La reciente salida de Francisco Garduño del Instituto Nacional de Migración (INM) abre un nuevo capítulo en la gestión de la migración en México. Con este cambio, los especialistas sugieren que el INM debe evolucionar más allá de la mera gestión de flujos migratorios. La nueva administración, bajo el liderazgo de Sergio Salomón Céspedes Peregrina, designado por la presidenta Claudia Sheinbaum Pardo, tiene la oportunidad de implementar un enfoque que no solo abarque la regularización de la movilidad, sino que también promueva la integración y respete la dignidad de las personas migrantes.
Durante su toma de posesión, Céspedes Peregrina enfatizó la necesidad de una política migratoria “ordenada, regular y segura”, priorizando el respeto a los derechos humanos. Sin embargo, expertos como Alma Eunice Rendón, coordinadora de Agenda Migrante, advierten que, a pesar de los avances, aún persisten retos significativos. La creación de protocolos especializados para las estaciones migratorias y una revisión de la Ley de Migración son solo algunas de las acciones necesarias para que el INM se adapte a las realidades actuales.
La urgencia de desarrollar modelos de integración para migrantes establecidos en México, muchos de los cuales viven sin un estatus migratorio legal y enfrentan precariedad laboral, es un tema que no puede ser ignorado. Rendón señala la necesidad de regularizar a estas comunidades y colaborar con el sector privado para fomentar oportunidades laborales, haciendo hincapié en que la inclusión laboral es esencial para quienes llevan tiempo en el país.
Por otro lado, el trágico incendio en la Estación Migratoria de Ciudad Juárez, que dejó 40 muertos y numerosos heridos, ha marcado un hito que debería impulsar una transformación estructural en el INM. Marcos Zavala, abogado de la Fundación para la Justicia, subraya la importancia de respetar la ley y los derechos humanos, así como de cesar el trato criminalizador hacia los migrantes.

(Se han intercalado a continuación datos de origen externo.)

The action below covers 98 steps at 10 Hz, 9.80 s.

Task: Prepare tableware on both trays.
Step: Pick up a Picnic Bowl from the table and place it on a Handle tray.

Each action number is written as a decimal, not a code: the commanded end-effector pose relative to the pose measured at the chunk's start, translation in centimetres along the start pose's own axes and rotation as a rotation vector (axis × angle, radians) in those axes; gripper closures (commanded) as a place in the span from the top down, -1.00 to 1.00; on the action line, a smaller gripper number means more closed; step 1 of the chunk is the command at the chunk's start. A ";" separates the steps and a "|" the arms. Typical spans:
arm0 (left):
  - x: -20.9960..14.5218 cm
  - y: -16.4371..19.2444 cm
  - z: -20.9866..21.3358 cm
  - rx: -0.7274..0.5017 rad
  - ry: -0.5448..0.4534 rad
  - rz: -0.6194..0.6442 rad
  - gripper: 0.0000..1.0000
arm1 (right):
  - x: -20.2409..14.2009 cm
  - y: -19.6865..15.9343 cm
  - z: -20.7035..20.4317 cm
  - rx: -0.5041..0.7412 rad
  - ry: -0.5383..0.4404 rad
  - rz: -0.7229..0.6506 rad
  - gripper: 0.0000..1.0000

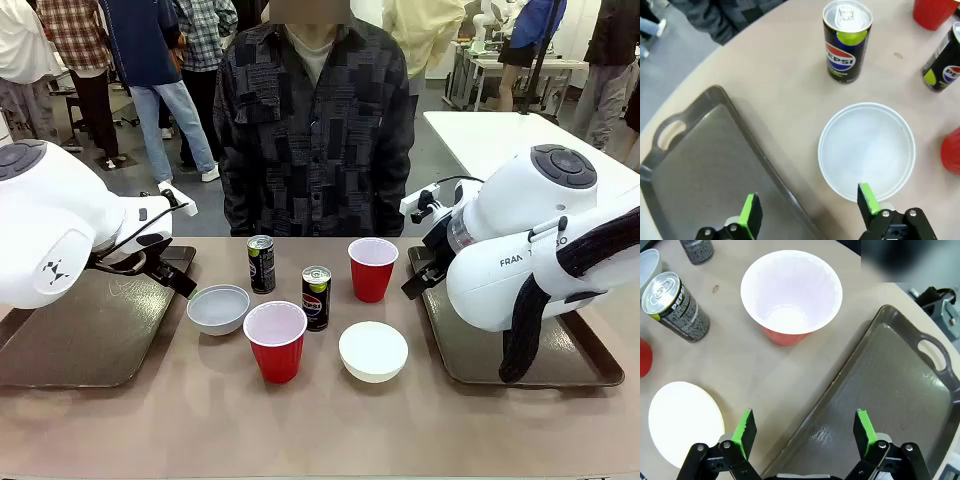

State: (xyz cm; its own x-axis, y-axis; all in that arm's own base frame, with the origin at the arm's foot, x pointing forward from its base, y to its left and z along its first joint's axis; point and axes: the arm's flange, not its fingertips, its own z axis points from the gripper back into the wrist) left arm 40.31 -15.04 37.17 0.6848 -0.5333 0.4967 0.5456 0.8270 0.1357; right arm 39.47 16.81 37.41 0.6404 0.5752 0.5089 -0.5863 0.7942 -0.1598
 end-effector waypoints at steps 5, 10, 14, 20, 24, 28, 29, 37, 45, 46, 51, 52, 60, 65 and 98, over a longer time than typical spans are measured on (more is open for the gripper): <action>0.0 0.0 0.0 0.000 0.000 0.000 1.00 | 0.0 0.0 0.0 0.000 0.000 0.000 1.00; 0.0 0.0 0.0 0.000 0.000 0.000 1.00 | 0.0 0.0 0.0 0.000 0.000 0.000 1.00; -1.4 -0.6 2.3 -0.022 0.022 -0.046 1.00 | -0.3 0.8 2.2 -0.041 0.011 0.074 1.00; -6.6 -3.9 16.6 -0.175 0.188 -0.147 1.00 | -6.6 6.1 15.6 -0.033 0.237 0.119 1.00; -3.3 -3.9 18.7 -0.174 0.241 -0.156 1.00 | -2.2 6.4 17.6 -0.050 0.279 0.141 1.00; -3.6 -2.4 19.1 -0.283 0.206 -0.088 1.00 | -4.0 0.8 16.2 0.291 0.198 -0.096 1.00; -4.5 -0.3 20.2 -0.394 0.134 0.012 1.00 | -6.4 -2.3 17.8 0.392 0.133 -0.204 1.00; -14.4 12.9 21.2 -0.656 -0.034 0.623 1.00 | -18.3 -9.9 17.9 0.741 -0.089 -0.628 1.00; -16.5 15.8 20.8 -0.673 -0.021 0.704 1.00 | -18.9 -16.0 17.5 0.752 -0.030 -0.723 1.00; -16.5 15.8 20.8 -0.673 -0.021 0.704 1.00 | -18.9 -16.0 17.5 0.752 -0.030 -0.723 1.00; -16.5 15.8 20.8 -0.673 -0.021 0.704 1.00 | -18.9 -16.0 17.5 0.752 -0.030 -0.723 1.00; -16.5 15.8 20.8 -0.673 -0.021 0.704 1.00 | -18.9 -16.0 17.5 0.752 -0.030 -0.723 1.00; -16.5 15.8 20.8 -0.673 -0.021 0.704 1.00 | -18.9 -16.0 17.5 0.752 -0.030 -0.723 1.00; -16.5 15.8 20.8 -0.673 -0.021 0.704 1.00 | -14.4 -12.0 17.6 0.516 0.174 -0.621 1.00; -16.5 15.8 20.8 -0.673 -0.021 0.704 1.00 | -0.7 7.3 -3.5 0.097 0.484 -0.596 -1.00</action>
State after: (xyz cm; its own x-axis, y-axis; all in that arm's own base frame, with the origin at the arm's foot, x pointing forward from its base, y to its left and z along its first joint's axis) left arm 27.56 10.60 48.82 0.9547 0.0403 0.2947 0.1858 0.6928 -0.6968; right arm 36.73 22.98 33.23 0.9938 0.0985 0.0523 -0.1038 0.9884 0.1105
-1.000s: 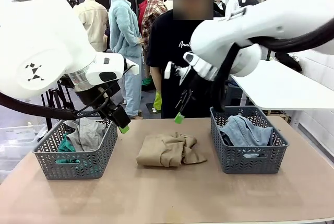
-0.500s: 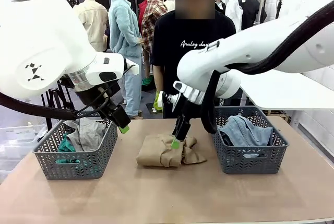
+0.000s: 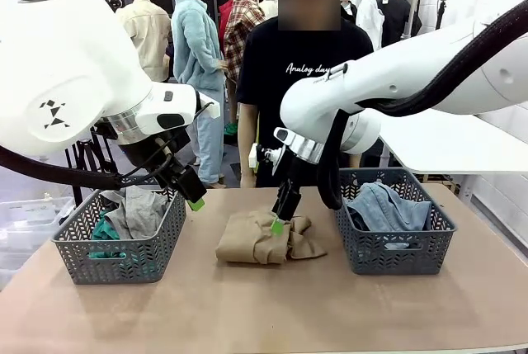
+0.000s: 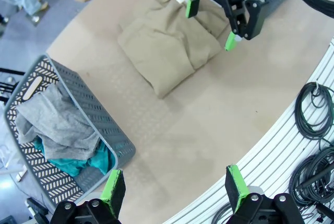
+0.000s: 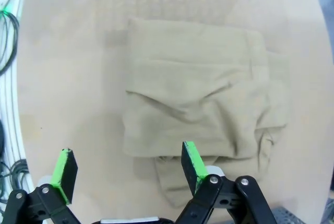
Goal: Sort the tops and bottoms.
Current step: Lift clothes from the center of the table with your right hand.
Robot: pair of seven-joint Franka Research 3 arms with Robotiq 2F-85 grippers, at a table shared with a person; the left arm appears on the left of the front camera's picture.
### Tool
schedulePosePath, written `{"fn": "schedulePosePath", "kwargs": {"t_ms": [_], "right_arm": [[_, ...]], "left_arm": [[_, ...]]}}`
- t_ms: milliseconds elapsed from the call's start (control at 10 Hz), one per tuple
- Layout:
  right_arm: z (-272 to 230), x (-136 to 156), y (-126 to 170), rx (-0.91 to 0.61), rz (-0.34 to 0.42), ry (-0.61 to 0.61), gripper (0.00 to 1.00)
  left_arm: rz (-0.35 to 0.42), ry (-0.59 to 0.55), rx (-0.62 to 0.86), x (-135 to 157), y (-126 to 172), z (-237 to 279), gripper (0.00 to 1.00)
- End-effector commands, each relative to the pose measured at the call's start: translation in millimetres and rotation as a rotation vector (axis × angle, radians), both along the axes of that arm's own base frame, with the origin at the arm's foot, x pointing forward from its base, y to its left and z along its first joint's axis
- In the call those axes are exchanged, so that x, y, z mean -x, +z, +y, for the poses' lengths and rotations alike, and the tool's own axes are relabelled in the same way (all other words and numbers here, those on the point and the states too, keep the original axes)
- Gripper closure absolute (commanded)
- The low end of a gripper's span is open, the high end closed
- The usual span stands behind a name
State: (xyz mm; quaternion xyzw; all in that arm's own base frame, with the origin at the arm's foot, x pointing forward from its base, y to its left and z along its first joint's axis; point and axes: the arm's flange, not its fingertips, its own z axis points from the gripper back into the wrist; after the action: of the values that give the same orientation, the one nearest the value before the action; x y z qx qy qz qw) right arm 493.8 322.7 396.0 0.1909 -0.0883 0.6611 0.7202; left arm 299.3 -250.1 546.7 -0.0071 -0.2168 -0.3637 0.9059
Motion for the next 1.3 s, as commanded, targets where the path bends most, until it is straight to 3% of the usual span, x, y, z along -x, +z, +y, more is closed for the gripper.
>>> {"fn": "schedulePosePath", "kwargs": {"t_ms": [0, 400, 1200], "right_arm": [[17, 2, -23, 0.079, -0.038, -0.016, 0.00], [48, -4, -55, 0.144, -0.175, -0.007, 0.00], [69, -5, -94, 0.273, -0.143, 0.077, 0.03]], "left_arm": [[0.000, -0.001, -0.010, 0, 1, 2, 0.00], [0.000, -0.001, -0.010, 0, 1, 2, 0.00], [0.000, -0.001, -0.010, 0, 1, 2, 0.00]]}}
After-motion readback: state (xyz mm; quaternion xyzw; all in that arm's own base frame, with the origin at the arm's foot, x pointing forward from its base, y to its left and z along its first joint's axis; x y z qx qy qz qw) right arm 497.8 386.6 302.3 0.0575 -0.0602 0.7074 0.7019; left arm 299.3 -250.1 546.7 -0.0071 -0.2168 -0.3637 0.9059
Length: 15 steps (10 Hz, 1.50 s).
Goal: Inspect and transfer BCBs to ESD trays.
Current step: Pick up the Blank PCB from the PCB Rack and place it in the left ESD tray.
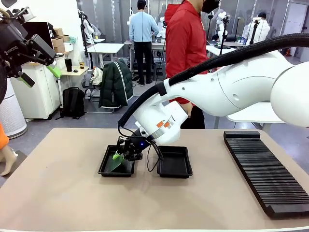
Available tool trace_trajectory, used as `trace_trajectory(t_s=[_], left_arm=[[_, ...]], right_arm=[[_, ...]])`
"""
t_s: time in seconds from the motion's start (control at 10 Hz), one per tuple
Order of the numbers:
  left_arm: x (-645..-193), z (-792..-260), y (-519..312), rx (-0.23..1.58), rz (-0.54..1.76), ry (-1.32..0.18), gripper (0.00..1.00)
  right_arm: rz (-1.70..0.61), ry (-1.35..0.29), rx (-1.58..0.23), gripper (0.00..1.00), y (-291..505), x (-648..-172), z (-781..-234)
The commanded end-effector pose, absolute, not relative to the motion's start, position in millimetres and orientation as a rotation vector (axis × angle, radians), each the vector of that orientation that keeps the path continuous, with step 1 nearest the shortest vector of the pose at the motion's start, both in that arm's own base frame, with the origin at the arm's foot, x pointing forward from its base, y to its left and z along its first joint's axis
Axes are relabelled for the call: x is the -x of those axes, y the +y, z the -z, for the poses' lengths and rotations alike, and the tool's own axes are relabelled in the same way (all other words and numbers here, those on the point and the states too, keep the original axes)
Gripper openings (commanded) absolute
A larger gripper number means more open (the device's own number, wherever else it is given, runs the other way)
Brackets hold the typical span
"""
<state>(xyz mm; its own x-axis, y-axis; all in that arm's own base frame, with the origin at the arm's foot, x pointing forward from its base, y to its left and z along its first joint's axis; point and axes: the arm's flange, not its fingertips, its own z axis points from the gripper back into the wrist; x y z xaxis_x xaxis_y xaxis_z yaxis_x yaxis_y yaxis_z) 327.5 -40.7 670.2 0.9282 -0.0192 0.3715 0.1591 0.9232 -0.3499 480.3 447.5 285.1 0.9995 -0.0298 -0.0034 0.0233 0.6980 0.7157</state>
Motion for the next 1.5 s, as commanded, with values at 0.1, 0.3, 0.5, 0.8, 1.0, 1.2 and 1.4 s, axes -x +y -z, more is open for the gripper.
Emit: trace_trajectory(t_s=[0.1, 0.3, 0.5, 0.8, 1.0, 1.2, 1.4], left_arm=[[-328.0, -669.4, -40.4, 0.386, 0.092, -0.373, 1.00], [-328.0, -669.4, -40.4, 0.386, 0.092, -0.373, 1.00], [-328.0, -669.4, -40.4, 0.386, 0.092, -0.373, 1.00], [-328.0, -669.4, -40.4, 0.386, 0.092, -0.373, 1.00], [-328.0, -669.4, -40.4, 0.386, 0.092, -0.373, 1.00], [-328.0, -669.4, -40.4, 0.386, 0.092, -0.373, 1.00], [-328.0, -669.4, -40.4, 0.386, 0.092, -0.373, 1.00]], right_arm=[[0.032, -0.015, -0.656, 0.32, 463.9, -481.1, -316.8], [0.022, 0.007, -0.532, 0.48, 475.1, -486.6, -335.7], [0.011, 0.015, -0.374, 0.67, 487.8, -492.0, -358.6], [0.012, 0.026, -0.165, 1.00, 492.3, -490.6, -393.3], [0.040, 0.032, -0.088, 1.00, 483.8, -485.8, -410.7], [0.045, 0.038, -0.057, 1.00, 478.5, -483.6, -417.7], [0.072, 0.031, -0.052, 1.00, 476.4, -487.3, -420.5]])
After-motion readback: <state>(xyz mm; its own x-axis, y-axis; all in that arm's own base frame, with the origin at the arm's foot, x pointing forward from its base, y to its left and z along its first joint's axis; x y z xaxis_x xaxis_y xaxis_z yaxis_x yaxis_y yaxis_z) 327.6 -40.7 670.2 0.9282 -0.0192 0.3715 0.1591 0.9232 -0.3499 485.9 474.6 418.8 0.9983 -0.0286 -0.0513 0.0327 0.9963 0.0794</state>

En términos de datos, el Proyecto Migrantes Desaparecidos de la Organización Internacional para las Migraciones (OIM) reporta que, en 2023, al menos 1,104 migrantes han muerto o desaparecido en el continente americano, con 533 casos en la frontera entre México y Estados Unidos. A nivel nacional, desde 2019 hasta abril de 2024, se han encontrado 366 cuerpos de migrantes en la frontera norte de México. Además, el número de personas retenidas por las autoridades migratorias ha aumentado drásticamente, pasando de 131,445 en 2018 a 1,234,698 en 2024.
Con estos elementos, la nueva administración del INM enfrenta no solo un desafío, sino una oportunidad única para redefinir su papel y enfoque, garantizando que la humanidad y la dignidad de las personas migrantes sean siempre una prioridad.